:: To do ::
Return each line of the listing that has the word "examine" in it.

:: Data provided ::
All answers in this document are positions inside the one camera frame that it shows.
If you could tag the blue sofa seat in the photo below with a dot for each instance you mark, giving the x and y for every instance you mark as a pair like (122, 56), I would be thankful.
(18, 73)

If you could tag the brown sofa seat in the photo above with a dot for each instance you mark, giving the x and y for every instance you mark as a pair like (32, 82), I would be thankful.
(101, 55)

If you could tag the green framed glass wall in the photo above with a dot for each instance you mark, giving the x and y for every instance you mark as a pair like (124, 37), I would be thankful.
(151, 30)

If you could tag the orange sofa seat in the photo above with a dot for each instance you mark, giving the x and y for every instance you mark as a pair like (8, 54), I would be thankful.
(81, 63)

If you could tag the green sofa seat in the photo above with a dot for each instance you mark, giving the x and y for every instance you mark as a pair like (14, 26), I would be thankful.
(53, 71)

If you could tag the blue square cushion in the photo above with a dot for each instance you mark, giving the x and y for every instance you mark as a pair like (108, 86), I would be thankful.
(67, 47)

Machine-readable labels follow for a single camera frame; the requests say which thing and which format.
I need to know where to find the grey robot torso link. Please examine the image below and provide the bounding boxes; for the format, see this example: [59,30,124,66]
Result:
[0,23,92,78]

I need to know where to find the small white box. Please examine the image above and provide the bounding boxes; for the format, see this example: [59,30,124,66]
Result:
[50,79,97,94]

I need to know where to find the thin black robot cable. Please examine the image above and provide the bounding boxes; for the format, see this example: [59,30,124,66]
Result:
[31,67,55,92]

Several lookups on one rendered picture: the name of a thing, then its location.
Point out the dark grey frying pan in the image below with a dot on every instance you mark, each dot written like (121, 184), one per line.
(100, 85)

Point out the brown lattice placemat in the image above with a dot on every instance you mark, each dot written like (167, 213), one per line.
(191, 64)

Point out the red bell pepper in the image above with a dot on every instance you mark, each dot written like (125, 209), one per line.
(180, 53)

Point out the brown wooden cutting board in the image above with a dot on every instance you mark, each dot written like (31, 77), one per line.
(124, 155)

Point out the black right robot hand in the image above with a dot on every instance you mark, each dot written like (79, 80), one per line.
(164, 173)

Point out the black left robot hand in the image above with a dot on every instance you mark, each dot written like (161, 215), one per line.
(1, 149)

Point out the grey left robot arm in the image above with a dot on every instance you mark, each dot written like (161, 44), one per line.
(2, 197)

:: Response ::
I need to know where to find the grey robot torso link. Please examine the image below and provide the bounding boxes; for the format, see this example: [59,30,124,66]
I need to know where to find the small white box. Please examine the image above and provide the bounding boxes; for the format, see this example: [59,30,124,66]
I need to know where to find the thin black robot cable. Please examine the image above and provide the bounding boxes; for the format, see this example: [59,30,124,66]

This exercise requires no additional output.